American Wool Series

Tuesday, December 1, 2009

Non-Turkey Rundown

After all the talk the past few days about Thanksgiving food and how good or bad it can be, or actually was, I thought I'd give a rundown of Turkey substitutes. This is the time of year where vegetarians usually get short shrift. My first veggie Thanksgiving, 12 years ago, I had dry vegetarian meatballs, no-gravy potatoes since there was turkey in the gravy, rolls, and green beans. My pie consumption made up for the lack of a tasty main dish but it was disappointing nonetheless. Since then I've tasted most meat analogs (appetizing descriptor, no?) and I've definitely got my likes and dislikes.

Tofurkey - the most famous to non-veggies and perhaps the least appetizing. It's got a tough "skin" on the outside and is rubbery and flavorless on the inside. Not too bad if you have absolutely no alternative.

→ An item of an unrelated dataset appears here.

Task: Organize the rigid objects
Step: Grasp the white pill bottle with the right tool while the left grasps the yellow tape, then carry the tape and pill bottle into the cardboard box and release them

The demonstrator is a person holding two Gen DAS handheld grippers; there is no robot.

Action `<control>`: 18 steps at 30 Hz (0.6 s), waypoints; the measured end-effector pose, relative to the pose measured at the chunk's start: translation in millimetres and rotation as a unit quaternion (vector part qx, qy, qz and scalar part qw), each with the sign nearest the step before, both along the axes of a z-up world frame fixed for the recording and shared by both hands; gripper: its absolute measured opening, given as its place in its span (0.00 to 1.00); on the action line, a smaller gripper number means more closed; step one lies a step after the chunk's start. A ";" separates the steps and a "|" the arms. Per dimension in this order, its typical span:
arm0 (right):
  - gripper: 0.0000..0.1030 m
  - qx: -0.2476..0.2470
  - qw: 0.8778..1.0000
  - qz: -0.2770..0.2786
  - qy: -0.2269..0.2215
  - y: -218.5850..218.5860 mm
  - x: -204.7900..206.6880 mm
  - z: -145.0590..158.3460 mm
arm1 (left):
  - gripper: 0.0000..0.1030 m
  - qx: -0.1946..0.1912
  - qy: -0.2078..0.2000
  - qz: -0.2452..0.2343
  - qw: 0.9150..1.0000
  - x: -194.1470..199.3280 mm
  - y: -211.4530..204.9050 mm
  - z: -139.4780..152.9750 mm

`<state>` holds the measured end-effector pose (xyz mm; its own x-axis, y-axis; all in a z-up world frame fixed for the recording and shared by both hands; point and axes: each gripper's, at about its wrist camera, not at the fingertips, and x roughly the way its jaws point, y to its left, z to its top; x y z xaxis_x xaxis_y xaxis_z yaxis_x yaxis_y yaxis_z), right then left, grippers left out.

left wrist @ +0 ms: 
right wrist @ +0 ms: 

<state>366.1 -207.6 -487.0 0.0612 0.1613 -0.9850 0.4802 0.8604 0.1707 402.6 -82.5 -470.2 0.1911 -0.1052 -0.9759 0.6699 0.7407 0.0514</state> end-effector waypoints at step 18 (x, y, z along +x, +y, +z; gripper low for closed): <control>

Field Roast - Local to Seattle, and perhaps hard to find elsewhere, this comes in medium sausage-like packaging or a larger "celebration roast" portion. Made from a blend of grains and legumes, it has a nice texture and flavor. This one is best steamed on the stove top rather than baked since it can dry out quickly. It is also available in sandwich slices and regular sausages (we like the ones with fennel).

Quorn Turk'y Roast - My absolute favorite. You can find it in the freezer section and it comes in a fat sausage shape. This one has the best texture and flavor. It's made from mycoprotein which is derived, somehow, from mushrooms. It's also soy-free. It can go straight from the freezer into a hot oven and is done in about 45 minutes. My Goth ex-roomates, all voracious meat eaters, loved this and declared it "Just as good as turkey". This brand also carries cutlets, chik'n pieces, ground "beef" and a whole lot more.

I think those are the most common ones I see in my supermarket although there are probably more out there. Sadly, most all contain gluten, soy, or eggs or a combination of those ingredients so it's hard to find one for people with food allergies. Family gatherings can be difficult in more ways than just the food, I've found that telling my hosts waaay beforehand that I'm a vegetarian allows for menu mediation and I always offer to bring my own main dish and gravy. It relieves some of the stress from the host and I know I can at least eat something if not everything on the table.

I've got a kick-ass gravy recipe that I'll share in another post. It's gluten-free, lactose-free, and super duper tasty!